S&F_ è nata precisamente per andare oltre tutto questo: non una rivista a supporto della bioetica, né tanto meno una rivista contro la bioetica. Le scienze pongono una sfida che il filosofo deve innanzi tutto accettare, per poi sottoporre a scrutinio critico e provare a fornire delle risposte.
Non possiamo non ricordare il padre spirituale della nostra rivista, troppo prematuramente scomparso, l’amico Pietro Greco che, con la sua tipica sobrietà e grazia, ci ammoniva quando nasceva S&F_: “molte domande della filosofia sono nascoste nelle risposte della scienza”.
P.A. L.L.S.
[1] I. Persson, J. Savulescu, Unfit for the future. The need for moral enhancement, OUP, Oxford 2012; Considerazioni simili possiamo rinvenirle in H. Jonas, Il principio responsabilità. Un’etica per la civiltà tecnologica (1979), tr. it. Einaudi, Torino 2009.
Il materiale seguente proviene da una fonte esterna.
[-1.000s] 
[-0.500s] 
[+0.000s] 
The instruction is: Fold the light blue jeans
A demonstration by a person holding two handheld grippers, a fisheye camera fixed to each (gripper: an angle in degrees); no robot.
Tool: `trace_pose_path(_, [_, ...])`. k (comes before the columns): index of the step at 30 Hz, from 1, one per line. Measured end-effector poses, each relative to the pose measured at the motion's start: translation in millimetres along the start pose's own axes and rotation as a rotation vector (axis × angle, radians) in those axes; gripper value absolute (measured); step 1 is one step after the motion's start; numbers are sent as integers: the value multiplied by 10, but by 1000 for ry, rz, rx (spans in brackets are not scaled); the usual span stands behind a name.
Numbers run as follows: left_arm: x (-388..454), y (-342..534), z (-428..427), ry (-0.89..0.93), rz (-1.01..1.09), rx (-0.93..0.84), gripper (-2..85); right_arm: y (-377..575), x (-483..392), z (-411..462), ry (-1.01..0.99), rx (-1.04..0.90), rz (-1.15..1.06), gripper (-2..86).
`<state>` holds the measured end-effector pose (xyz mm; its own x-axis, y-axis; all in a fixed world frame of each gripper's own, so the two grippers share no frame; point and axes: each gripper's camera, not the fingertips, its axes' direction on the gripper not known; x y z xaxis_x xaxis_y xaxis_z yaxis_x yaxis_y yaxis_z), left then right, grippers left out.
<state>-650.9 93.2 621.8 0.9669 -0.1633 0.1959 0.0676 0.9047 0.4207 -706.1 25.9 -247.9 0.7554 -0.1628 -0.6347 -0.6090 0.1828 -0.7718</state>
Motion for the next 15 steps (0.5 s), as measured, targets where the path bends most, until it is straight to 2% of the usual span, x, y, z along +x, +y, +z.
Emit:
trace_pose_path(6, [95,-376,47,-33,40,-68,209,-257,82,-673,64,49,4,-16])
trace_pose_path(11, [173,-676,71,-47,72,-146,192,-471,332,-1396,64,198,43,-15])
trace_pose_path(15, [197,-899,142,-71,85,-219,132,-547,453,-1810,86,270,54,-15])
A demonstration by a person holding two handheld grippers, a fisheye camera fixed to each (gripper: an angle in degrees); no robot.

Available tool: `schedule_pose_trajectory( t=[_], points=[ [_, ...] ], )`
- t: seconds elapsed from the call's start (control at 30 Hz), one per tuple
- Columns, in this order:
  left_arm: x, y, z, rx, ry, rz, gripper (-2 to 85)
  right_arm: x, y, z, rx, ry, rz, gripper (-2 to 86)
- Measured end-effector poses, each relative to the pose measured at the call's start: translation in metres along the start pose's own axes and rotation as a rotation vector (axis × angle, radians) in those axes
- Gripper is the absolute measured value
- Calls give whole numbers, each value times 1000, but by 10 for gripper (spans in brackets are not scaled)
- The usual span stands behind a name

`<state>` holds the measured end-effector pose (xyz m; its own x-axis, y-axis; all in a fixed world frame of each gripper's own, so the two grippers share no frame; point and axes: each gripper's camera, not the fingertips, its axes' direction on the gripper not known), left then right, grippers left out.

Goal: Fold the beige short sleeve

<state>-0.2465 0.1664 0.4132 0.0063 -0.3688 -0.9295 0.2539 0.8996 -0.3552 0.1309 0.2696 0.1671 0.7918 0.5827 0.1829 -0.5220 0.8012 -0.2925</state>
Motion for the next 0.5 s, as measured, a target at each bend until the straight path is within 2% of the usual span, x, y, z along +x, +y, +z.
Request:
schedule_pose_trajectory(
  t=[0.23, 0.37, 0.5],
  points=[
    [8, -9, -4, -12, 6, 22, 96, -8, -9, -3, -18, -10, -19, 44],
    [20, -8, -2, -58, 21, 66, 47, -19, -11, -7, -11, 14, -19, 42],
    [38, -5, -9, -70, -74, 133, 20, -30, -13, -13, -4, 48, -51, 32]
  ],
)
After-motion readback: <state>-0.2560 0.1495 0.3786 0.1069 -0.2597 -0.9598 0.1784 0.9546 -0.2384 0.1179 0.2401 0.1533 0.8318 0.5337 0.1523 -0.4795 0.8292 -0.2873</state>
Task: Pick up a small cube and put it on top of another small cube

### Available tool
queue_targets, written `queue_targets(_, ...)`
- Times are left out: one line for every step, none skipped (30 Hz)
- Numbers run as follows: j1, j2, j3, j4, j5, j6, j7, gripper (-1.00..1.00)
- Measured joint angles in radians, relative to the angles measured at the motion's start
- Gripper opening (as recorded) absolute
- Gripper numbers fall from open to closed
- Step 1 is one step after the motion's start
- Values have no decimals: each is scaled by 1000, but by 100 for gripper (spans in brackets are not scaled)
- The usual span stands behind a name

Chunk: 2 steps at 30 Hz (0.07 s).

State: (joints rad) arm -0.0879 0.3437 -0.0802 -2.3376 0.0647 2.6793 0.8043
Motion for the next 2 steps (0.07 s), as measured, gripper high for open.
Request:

[2] S. Toulmin, How Medicine saved the life of Ethics, in «Prospectives in Biology and Medicine», 25, 4, 1982, pp. 736-750.
[3] A. Jonsen, Why bioethics has become so boring?, in «The Journal of Medicine and Philosophy: A Forum for Bioethics and Philosophy of Medicine, Volume 25, Issue 6, 1 January 2000, Pages 689–699.
[4] Ibid.
[5] W. Frankena, Etica. Un’introduzione alla filosofia morale (1972), tr. it. Edizioni di comunità, Milano, 1996.
[6] G. Corbellini, E. Sirgiovanni, Tutta colpa del cervello. Un’introduzione alla neuroetica, Mondadori, Milano 2015; P. Donatelli, La filosofia e la vita etica, Einaudi, Torino 2020.
[7] F. Kamm, Morality and mortality, Vol. 1, Oxford University Press, Oxford 1998.